I met with my friend from the Czech Republic and I can say that I was satisfied with the conversation. There really is a fixation and issuance of visas. One week ago there were 218 thousand such visas, and when they say the exact figure, it means that everyone is under protection. People receive permits, free travel, medical insurance and a work visa.
But I want to say one thing: all countries have support for our people of working age, there are certain programs for children, the possibility of studying Ukrainian language in some countries, and programmes of adaptation to French or English language education, but there is no program for elderly people. In the past few days I spoke in front of the UN special group dealing with the issues of elderly people, and I had a request to form such programs. Because there are also a lot of old people abroad. And they have already gone through a lot and need support.
It is clear that your activity intensified during the war. But what was the most emotional moment for you during those days?
You asked, and I got horrified. Of course, it was Bucha. You know, I had a lot of interviews, during which the British and Americans asked me what was the evidence that the Russians were using phosphorus bombs, weapons prohibited by the Geneva Convention, etc. And I gave evidence provided by law enforcers, volunteers, soldiers who were on the ground. And I saw Bucha with my own eyes. And it's impossible to endure. It is simply impossible (the voice begins to tremble - S.K.).

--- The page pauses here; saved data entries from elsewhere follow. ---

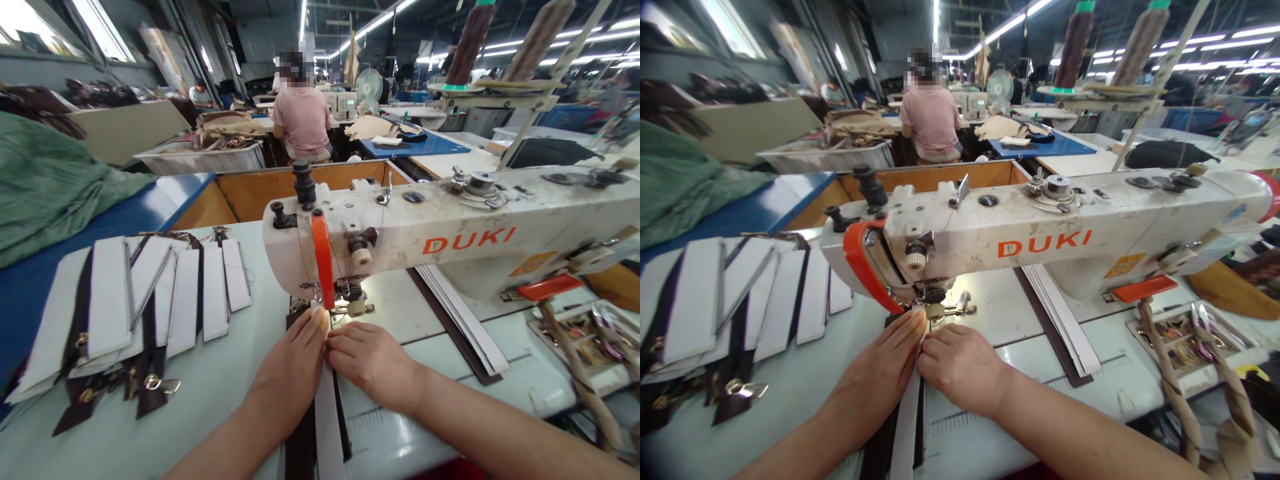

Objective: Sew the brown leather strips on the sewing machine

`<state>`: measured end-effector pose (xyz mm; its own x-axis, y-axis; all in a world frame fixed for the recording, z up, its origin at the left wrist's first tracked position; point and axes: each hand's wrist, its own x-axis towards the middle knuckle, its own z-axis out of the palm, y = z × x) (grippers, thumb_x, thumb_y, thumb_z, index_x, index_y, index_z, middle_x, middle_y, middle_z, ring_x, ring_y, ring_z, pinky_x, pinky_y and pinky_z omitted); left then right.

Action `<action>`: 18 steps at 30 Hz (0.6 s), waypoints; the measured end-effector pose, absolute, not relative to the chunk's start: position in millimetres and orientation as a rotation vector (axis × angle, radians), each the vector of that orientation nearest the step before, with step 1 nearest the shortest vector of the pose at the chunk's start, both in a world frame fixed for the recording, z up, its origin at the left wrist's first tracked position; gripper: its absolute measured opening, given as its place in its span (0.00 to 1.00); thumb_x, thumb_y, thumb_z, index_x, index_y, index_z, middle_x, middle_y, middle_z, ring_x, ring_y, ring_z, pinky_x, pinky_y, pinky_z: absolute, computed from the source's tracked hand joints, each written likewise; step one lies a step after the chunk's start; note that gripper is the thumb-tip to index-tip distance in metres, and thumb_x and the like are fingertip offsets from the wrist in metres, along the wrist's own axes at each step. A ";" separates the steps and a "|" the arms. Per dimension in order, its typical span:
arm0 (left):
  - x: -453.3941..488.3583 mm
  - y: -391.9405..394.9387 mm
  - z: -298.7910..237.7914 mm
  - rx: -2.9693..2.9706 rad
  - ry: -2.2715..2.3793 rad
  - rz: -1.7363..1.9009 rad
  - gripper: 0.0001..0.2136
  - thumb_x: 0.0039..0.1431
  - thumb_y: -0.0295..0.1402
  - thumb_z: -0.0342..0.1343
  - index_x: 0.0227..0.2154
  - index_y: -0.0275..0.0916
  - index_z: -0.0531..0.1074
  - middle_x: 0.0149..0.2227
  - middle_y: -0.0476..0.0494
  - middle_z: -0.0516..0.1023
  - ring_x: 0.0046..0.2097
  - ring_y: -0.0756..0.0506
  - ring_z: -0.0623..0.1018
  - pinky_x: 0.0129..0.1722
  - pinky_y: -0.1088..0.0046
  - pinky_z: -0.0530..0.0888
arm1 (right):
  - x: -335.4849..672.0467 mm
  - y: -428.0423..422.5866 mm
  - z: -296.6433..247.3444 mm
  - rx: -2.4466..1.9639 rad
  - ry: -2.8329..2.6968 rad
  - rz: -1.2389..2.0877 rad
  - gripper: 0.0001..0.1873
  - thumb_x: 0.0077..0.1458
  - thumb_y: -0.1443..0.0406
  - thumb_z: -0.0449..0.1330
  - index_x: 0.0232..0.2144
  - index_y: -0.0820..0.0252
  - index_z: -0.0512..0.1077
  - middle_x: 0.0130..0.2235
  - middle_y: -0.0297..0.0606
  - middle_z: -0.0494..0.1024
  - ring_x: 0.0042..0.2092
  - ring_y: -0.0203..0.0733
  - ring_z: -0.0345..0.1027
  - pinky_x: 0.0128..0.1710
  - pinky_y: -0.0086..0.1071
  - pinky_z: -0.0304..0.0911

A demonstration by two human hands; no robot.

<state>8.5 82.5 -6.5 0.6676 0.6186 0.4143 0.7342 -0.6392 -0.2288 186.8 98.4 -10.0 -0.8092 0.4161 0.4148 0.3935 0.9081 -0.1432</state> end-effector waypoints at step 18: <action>2.7 18.8 -11.0 -2.572 -1.156 -0.517 0.17 0.65 0.26 0.42 0.54 0.28 0.65 0.57 0.33 0.69 0.60 0.40 0.66 0.54 0.63 0.72 | 216.1 46.2 -7.5 -0.776 -2.531 0.276 0.15 0.63 0.71 0.51 0.51 0.67 0.68 0.52 0.45 0.73 0.53 0.44 0.65 0.55 0.38 0.61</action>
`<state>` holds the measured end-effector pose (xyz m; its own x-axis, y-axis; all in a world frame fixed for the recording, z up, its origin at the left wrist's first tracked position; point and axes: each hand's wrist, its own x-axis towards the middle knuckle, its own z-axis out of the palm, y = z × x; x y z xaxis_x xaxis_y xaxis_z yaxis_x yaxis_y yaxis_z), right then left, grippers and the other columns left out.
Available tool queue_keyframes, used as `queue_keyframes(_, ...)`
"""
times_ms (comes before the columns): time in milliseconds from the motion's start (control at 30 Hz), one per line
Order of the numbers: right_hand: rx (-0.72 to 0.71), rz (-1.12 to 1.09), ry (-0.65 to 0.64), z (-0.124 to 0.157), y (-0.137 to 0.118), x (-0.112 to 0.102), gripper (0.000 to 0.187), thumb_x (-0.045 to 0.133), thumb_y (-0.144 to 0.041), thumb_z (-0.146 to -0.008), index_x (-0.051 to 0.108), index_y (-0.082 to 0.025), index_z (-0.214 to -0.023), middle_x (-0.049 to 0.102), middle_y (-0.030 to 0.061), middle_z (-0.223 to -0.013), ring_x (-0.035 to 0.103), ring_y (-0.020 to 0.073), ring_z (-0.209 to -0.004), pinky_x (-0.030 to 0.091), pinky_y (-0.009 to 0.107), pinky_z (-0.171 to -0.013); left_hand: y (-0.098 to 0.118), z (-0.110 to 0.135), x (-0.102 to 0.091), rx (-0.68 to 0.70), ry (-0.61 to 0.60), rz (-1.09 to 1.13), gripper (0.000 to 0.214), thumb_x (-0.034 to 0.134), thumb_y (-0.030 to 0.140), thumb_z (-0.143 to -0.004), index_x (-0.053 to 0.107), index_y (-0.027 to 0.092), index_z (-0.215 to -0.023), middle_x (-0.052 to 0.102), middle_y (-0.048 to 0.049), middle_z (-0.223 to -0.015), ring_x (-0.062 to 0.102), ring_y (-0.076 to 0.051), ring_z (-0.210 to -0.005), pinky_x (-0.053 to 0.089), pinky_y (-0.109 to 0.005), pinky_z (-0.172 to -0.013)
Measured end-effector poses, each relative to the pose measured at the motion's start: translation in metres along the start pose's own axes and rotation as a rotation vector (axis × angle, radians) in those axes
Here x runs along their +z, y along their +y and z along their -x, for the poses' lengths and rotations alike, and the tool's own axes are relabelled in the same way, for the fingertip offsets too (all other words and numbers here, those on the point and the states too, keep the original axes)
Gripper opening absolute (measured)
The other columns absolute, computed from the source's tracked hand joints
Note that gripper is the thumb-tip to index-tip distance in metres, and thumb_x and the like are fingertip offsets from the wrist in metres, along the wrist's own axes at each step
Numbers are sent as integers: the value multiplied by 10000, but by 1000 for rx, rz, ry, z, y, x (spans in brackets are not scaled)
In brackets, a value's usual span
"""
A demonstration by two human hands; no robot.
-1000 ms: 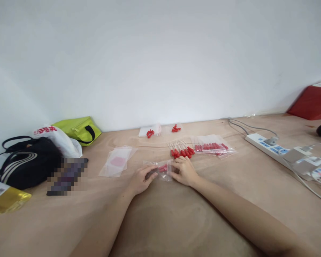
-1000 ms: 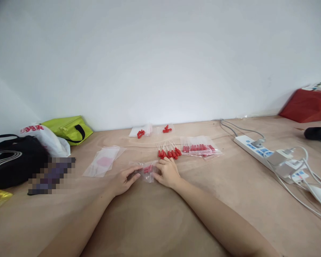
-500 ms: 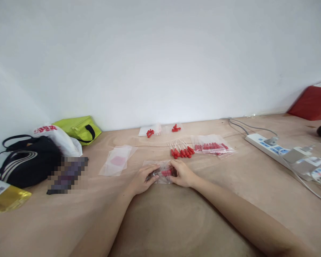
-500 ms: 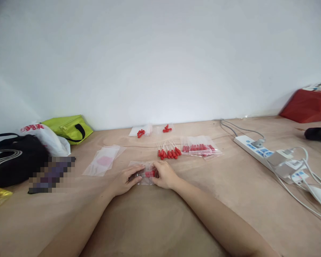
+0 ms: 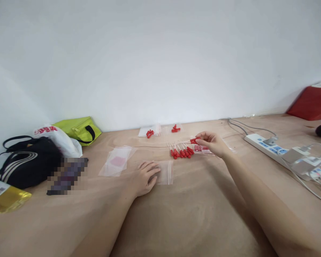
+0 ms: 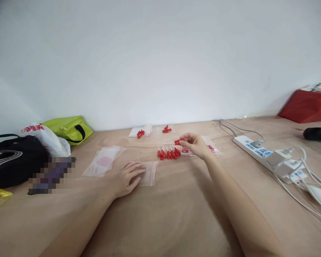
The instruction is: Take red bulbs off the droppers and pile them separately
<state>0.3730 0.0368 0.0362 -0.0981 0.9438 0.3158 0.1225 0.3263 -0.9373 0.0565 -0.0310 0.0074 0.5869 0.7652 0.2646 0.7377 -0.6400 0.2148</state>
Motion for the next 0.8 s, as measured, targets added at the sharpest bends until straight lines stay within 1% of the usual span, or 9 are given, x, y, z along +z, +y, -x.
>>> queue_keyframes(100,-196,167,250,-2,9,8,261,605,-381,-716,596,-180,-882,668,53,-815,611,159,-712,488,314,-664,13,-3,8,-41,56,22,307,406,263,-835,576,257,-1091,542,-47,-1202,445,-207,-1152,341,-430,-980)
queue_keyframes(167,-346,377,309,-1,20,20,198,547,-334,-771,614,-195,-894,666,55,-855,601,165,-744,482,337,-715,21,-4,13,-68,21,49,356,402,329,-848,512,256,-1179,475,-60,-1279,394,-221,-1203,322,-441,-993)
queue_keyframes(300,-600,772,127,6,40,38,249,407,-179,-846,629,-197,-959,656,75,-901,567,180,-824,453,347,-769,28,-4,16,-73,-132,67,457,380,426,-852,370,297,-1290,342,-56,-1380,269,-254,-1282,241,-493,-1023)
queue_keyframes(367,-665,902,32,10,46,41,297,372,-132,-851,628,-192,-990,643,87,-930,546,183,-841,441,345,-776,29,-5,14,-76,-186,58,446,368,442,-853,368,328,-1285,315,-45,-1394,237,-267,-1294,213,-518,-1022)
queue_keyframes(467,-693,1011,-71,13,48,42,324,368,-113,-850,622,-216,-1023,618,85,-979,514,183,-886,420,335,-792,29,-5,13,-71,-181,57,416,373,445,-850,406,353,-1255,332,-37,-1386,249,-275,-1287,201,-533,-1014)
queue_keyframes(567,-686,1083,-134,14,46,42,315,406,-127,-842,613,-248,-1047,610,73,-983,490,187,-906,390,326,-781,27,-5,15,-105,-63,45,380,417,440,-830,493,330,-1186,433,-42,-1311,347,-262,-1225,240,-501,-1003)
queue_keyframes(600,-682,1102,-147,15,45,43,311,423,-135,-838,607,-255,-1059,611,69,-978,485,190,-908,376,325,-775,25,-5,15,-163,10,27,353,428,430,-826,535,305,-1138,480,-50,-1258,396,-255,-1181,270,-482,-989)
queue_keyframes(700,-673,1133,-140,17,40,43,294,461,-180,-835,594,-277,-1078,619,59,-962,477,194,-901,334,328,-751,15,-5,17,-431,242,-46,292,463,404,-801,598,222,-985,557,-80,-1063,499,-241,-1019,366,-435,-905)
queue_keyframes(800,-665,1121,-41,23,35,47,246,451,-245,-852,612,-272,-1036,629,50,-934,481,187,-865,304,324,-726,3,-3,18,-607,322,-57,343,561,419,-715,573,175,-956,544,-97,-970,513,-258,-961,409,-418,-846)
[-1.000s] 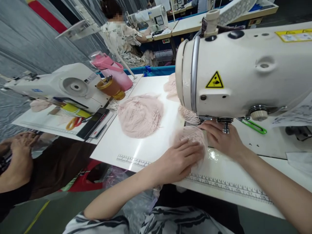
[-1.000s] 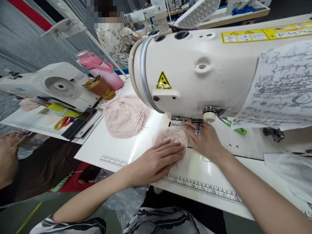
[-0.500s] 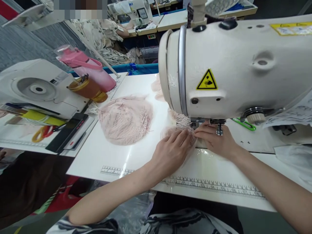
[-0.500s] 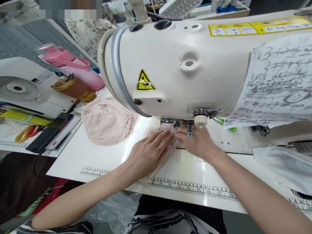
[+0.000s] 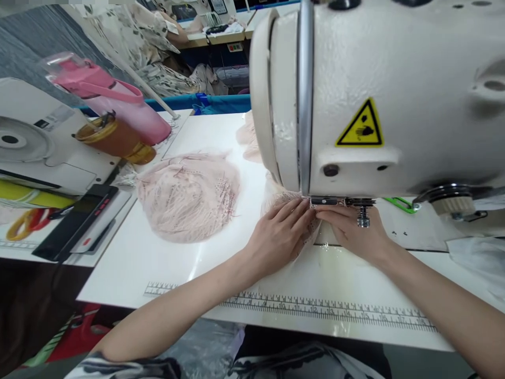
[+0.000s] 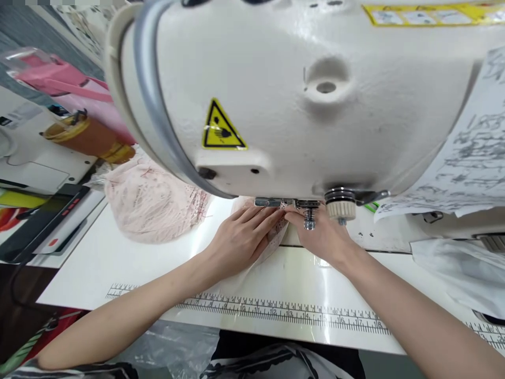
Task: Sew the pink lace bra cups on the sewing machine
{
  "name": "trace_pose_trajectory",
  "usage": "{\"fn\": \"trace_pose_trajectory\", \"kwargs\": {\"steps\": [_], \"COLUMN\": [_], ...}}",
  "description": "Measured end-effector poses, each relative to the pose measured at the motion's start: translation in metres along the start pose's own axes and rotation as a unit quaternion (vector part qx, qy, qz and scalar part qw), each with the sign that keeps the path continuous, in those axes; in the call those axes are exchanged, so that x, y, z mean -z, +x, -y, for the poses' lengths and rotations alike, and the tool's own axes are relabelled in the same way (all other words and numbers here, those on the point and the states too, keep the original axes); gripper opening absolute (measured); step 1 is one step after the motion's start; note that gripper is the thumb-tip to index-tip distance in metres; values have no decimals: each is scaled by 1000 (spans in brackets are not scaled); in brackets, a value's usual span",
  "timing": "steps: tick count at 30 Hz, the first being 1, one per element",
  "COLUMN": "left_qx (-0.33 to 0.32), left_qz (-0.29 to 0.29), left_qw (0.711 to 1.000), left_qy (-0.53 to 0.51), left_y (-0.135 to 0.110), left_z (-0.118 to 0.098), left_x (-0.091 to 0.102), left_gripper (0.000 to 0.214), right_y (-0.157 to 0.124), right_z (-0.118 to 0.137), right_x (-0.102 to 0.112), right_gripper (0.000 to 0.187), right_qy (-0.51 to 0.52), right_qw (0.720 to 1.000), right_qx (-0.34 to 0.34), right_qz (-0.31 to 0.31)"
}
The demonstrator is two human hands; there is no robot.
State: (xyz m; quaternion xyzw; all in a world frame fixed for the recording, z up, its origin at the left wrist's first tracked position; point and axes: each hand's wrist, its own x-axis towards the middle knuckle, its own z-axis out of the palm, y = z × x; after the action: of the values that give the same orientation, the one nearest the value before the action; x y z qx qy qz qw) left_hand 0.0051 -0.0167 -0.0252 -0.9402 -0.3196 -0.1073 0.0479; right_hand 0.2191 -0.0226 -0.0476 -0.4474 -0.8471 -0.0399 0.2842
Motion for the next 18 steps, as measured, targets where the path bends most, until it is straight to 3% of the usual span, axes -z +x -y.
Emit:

"When you see a manicured hand sticking out of the ground... Or a piece of beige heart-patterned knitted fabric, and you realize that it's this fabric... this fabric, it's most probably child's clothing... There was one sneaker... I picked it up - size 33. Exactly like my granddaughter's. Do you understand? (tears, - S.K.), These scums must be killed!
And when foreign partners ask what help we need , I ask for weapons, weapons and weapons for Ukraine in the first place".